# [Exercise details]
Make an exact copy, from the records below, of the lines from the line containing "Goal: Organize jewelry" to the line containing "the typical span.", both lines included, excluding pictures.

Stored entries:
▶
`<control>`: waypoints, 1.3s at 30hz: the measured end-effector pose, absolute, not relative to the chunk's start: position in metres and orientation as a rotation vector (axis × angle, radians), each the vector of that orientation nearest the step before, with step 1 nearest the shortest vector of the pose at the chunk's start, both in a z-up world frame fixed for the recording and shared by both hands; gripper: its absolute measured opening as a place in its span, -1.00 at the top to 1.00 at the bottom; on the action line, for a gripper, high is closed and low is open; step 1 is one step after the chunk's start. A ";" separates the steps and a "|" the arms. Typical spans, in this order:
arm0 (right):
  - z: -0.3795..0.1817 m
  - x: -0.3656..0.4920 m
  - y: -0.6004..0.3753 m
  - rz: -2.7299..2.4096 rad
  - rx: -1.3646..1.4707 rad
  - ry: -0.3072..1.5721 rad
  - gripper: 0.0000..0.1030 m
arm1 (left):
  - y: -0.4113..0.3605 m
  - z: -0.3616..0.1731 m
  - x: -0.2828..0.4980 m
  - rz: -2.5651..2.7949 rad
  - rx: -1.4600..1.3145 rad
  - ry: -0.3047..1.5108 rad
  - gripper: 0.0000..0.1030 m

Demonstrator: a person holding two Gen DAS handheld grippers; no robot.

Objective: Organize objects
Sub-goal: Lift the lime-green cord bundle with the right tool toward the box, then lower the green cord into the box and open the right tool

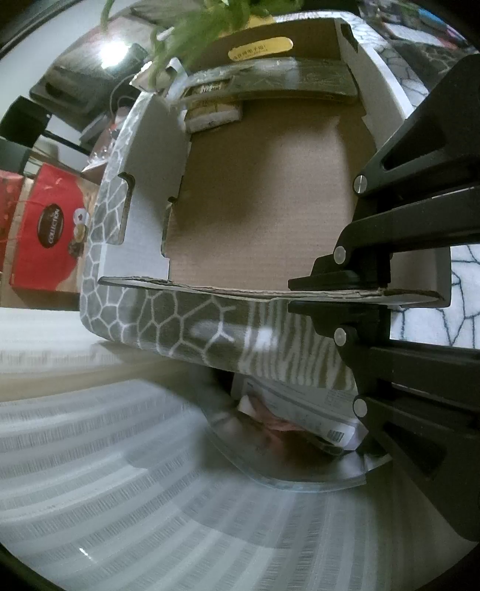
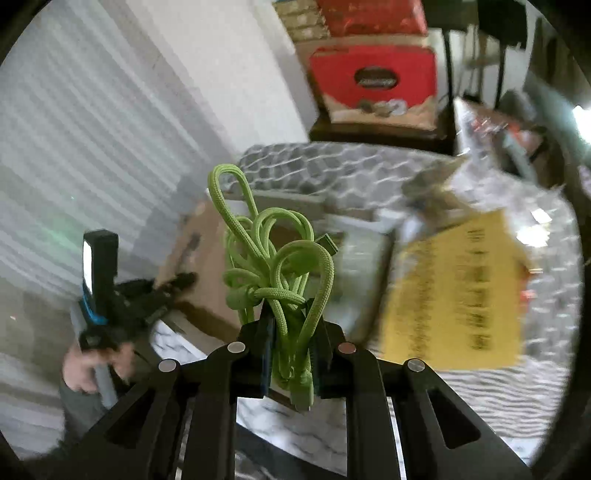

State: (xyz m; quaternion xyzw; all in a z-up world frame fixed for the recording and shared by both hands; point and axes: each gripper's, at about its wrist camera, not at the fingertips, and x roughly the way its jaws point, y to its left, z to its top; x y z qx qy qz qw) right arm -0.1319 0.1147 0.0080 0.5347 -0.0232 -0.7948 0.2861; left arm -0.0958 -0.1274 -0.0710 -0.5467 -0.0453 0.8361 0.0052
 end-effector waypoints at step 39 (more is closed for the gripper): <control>-0.004 -0.135 0.063 -2.153 1.457 -0.141 0.30 | -0.129 -0.072 -0.096 2.625 -1.713 -0.174 0.92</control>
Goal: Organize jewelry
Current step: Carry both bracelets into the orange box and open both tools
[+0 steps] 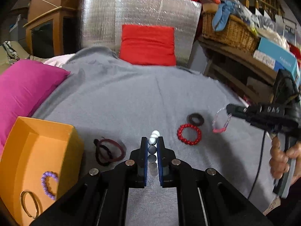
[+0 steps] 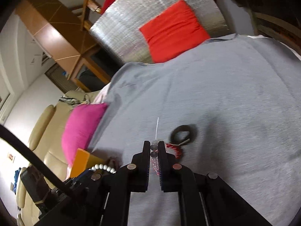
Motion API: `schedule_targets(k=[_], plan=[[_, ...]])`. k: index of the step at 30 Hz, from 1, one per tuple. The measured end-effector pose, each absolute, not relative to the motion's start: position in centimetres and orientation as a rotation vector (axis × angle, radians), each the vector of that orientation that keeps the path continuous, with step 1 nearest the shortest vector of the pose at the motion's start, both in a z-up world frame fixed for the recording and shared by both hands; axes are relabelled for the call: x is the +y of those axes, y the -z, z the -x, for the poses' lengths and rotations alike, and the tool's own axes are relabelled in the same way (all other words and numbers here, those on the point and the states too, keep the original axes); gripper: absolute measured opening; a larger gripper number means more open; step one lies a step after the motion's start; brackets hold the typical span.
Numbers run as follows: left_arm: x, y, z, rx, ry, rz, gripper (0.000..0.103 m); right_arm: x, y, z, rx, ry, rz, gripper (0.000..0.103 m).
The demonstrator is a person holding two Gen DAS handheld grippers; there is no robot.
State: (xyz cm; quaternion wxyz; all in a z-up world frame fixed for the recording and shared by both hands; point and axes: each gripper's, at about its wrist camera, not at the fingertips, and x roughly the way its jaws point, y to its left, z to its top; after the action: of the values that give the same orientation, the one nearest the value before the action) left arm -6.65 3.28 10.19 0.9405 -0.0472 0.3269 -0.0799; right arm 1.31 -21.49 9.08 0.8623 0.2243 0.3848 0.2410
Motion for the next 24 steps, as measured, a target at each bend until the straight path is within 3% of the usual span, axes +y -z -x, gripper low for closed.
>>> schedule_targets(k=[13, 24], plan=[[10.5, -15.2, 14.6, 0.516, 0.003, 0.158, 0.01, -12.3, -12.4, 2.5, 0.775, -0.696, -0.402, 0.009], [20.5, -13.5, 22.4, 0.582, -0.261, 0.195, 0.01, -0.9, -13.3, 7.0, 0.812, -0.915, -0.336, 0.009]])
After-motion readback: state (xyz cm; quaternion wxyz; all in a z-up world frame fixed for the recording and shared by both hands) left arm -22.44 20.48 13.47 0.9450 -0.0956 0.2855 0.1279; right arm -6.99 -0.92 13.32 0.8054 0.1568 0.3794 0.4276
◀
# [Task solution]
Goal: Organize jewelry
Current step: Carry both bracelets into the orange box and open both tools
[+0 steps] 
[+0 steps] 
Motion API: `schedule_targets(k=[_], plan=[[_, ...]])`. k: index of the step at 30 Hz, from 1, one per tuple. The measured end-effector pose, each absolute, not relative to the motion's start: position in centimetres and orientation as a rotation vector (axis × angle, radians), each the vector of that orientation that keeps the path continuous, with step 1 nearest the shortest vector of the pose at the motion's start, both in a z-up world frame fixed for the recording and shared by both hands; axes are relabelled for the call: x is the +y of those axes, y the -z, z the -x, for the poses' lengths and rotations alike, and the tool's own axes are relabelled in the same way (all other words and numbers here, those on the point and the states too, keep the original axes); gripper: absolute measured opening; a larger gripper number means more open; step one lies a step after the motion's start; brackets hold the typical span.

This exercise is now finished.